= MW 50 =

Fuel-related aircraft component

MW 50 (Methanol-Wasser 50) was a 50-50 mixture of methanol and water (German: Wasser) that was often sprayed into the supercharger of World War II aircraft engines primarily for its anti-detonation effect, allowing the use of increased boost pressures. Secondary effects were cooling of the engine and charge cooling. Higher boost was only effective at altitudes below the full-throttle height, where the supercharger could still provide additional boost pressure that was otherwise wasted, while the smaller secondary effects were useful even above that altitude.

==Composition==
MW 50 is something of a misnomer, as it is actually a mixture of three fluids: 50% methanol acting primarily to achieve optimum anti-detonant effect, secondarily as an anti-freeze; 49.5% water; and 0.5% Schutzöl 39, an oil-based anti-corrosion additive. The similar MW 30 increased the water to 69.5% and decreased methanol to 30%. This increased the cooling performance but made it easier to freeze at -18 degrees C as opposed to -50 C for MW 50). As a result, this mixture was intended to be used for lower-altitude missions.
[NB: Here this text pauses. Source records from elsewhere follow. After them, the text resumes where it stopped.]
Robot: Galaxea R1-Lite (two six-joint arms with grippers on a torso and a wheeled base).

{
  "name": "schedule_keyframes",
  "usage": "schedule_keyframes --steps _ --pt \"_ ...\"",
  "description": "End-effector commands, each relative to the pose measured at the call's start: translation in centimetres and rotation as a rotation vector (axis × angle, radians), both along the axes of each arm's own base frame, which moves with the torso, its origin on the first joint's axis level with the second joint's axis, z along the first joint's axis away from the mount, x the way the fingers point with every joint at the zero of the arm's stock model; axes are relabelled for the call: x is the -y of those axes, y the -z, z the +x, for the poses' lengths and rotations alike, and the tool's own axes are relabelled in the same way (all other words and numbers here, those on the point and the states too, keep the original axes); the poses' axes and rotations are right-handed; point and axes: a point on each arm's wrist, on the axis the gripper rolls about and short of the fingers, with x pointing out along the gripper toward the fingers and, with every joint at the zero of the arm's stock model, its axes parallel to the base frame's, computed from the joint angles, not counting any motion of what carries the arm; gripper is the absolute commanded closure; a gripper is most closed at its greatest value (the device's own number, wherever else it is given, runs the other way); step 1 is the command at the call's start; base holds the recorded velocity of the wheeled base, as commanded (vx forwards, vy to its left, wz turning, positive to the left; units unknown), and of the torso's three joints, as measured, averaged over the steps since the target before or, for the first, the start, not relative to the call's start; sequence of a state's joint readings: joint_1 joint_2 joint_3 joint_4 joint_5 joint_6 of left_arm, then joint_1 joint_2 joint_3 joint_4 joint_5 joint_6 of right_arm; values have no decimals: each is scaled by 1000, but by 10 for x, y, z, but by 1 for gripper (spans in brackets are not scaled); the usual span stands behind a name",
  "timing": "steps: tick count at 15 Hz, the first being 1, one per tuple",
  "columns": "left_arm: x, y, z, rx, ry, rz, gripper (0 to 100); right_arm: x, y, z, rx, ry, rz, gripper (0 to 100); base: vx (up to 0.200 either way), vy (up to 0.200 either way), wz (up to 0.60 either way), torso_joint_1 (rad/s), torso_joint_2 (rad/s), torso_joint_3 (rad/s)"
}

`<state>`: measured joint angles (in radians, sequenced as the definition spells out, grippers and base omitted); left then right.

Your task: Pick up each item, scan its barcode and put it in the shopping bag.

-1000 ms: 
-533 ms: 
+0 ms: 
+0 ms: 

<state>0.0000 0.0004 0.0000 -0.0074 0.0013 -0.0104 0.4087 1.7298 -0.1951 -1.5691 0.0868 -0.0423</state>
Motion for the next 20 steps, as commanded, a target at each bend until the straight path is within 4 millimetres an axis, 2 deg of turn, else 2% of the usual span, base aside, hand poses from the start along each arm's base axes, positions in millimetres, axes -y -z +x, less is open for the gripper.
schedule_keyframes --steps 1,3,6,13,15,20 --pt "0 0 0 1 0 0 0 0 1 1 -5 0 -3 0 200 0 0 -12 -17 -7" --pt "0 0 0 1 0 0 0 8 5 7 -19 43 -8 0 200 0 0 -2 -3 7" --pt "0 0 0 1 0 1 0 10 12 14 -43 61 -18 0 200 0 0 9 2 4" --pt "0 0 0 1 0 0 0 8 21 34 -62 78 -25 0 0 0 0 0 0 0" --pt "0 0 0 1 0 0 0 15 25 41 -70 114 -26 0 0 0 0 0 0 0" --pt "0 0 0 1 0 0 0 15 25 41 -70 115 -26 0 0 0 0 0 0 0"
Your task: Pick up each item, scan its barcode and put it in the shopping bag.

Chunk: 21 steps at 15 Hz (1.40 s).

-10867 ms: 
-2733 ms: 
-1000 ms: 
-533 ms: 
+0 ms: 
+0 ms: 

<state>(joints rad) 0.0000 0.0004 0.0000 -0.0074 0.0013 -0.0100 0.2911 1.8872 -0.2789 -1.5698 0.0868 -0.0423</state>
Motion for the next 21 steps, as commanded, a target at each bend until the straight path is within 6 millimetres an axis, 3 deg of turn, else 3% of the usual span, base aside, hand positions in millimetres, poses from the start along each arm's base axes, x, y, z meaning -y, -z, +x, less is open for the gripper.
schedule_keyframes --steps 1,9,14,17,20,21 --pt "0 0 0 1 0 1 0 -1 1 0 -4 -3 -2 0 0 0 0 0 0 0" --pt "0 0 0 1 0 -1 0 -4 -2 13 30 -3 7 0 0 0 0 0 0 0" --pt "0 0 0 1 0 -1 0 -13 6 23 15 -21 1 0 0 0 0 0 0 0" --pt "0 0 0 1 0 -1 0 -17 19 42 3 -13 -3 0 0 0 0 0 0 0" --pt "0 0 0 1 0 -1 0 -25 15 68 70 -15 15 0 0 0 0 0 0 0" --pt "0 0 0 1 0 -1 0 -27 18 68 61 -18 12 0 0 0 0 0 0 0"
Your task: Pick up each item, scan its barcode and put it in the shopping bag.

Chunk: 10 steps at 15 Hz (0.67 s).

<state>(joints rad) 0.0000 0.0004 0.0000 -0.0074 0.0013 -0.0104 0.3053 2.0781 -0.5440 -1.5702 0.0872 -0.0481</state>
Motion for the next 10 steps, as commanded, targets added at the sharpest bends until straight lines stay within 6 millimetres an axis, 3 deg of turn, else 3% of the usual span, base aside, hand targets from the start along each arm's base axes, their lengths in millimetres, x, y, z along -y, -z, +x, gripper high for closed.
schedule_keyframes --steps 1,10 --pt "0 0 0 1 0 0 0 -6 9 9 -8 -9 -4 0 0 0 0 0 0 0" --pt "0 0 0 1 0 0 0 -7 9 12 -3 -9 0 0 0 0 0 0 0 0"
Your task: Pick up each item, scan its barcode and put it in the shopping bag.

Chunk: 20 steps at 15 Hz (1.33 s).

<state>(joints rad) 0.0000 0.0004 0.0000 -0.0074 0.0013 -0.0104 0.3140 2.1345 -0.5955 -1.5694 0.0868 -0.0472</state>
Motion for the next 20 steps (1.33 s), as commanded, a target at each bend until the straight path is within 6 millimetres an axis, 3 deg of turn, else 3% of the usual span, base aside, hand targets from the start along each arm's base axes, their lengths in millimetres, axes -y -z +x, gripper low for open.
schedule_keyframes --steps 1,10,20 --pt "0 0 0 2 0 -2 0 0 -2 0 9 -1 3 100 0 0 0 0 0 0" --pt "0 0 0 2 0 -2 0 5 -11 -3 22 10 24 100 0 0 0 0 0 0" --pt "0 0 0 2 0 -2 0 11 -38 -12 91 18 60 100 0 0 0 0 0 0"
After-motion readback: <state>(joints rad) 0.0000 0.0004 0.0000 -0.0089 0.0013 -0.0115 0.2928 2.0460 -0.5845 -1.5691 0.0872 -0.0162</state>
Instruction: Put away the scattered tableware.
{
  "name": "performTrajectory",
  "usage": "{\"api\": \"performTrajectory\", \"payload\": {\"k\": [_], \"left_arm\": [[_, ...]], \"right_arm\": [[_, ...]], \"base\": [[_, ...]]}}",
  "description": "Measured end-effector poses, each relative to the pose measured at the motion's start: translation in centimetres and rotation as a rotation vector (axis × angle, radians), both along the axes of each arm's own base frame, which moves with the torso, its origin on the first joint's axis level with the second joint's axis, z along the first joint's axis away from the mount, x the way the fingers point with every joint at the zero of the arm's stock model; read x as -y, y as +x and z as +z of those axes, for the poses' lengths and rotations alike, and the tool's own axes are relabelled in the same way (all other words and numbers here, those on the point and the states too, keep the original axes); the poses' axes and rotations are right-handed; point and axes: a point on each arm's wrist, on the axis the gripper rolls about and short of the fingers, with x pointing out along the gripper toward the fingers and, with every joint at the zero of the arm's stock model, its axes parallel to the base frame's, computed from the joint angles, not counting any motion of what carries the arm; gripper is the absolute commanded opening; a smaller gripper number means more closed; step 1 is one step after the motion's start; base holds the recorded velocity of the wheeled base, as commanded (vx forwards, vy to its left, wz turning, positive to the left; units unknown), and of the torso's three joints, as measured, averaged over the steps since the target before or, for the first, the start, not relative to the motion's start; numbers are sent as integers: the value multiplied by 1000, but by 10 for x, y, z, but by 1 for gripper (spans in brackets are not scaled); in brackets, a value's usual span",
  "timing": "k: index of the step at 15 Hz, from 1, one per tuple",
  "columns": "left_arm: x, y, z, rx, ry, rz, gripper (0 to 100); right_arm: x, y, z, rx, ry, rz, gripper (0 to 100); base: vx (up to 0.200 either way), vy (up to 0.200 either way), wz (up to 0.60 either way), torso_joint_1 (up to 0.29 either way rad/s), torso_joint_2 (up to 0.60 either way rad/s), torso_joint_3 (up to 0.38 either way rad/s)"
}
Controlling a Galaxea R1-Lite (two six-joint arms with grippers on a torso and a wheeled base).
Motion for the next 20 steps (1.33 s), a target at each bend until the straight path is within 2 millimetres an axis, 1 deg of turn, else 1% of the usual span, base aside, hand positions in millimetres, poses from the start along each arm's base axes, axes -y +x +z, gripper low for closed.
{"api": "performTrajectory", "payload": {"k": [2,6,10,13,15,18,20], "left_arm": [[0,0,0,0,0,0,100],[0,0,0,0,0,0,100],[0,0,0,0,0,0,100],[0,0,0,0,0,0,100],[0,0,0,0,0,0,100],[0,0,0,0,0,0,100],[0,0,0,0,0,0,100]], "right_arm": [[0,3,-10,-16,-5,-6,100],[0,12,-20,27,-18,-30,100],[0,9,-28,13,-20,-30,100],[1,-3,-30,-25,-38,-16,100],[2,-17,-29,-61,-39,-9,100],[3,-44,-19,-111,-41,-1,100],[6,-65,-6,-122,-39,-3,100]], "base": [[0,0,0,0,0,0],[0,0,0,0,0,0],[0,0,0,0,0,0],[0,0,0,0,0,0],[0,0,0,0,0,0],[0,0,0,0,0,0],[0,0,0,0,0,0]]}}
EW 30 and EW 50 mixtures also existed, which substituted methanol with ethanol; in emergency, pure water could be used.

==Effect==
The effect of MW 50 injection could be dramatic. Simply turning on the system allowed the engine to pull in more air due to the charge cooling effect, boosting performance by about 100 hp on the BMW 801 and DB 605. However, the MW 50 also allowed the supercharger to be run at much higher boost levels as well, for a combined increase of 500 hp. At sea level, this allowed the 1600 hp engine to run at over 2000 hp. MW 50 was fully effective up to about 6000 m, above which it added only about 4% extra power, due largely to charge cooling.

==Time limits==
The increased power could be used for a maximum of 10 minutes at a time, much like the American war emergency power setting for their own aircraft, with at least five minutes between each application. Aircraft generally carried enough MW 50 for about two ten-minute periods of use, allowing them to increase their climb rate and level speed in combat for interception missions.

==Applications==
Fittings for MW 50 first appeared on the BMW 801D in 1942, but it never went into production for this engine because the cylinder heads developed micro-cracks when MW 50 was used. Instead, the DB 605-engined later versions of the Messerschmitt Bf 109 were fitted with an MW 50 injection system, beginning in early 1944. Later engine designs all included the fittings as well, notably the Junkers Jumo 213, which relied on it to increase non-boosted performance and tune the supercharger for higher altitudes.

==Other systems==
MW 50 was not the only charge cooling system to be used by the Germans. Some engines dedicated to high altitude included an intercooler instead, as they would be needing the cooling for longer periods of time. The 801D also included the ability to spray gasoline into the supercharger instead of MW 50. (The Erhöhte Notleistung [Increased Emergency Performance] system.) While this was not as effective, it did increase boost without the complexity of the additional tanking and plumbing.
Many of the late-war engines also included a system for high-altitude boost, GM-1, which added oxygen to the fuel/air mix by injecting nitrous oxide into the supercharger instead of employing higher boost levels.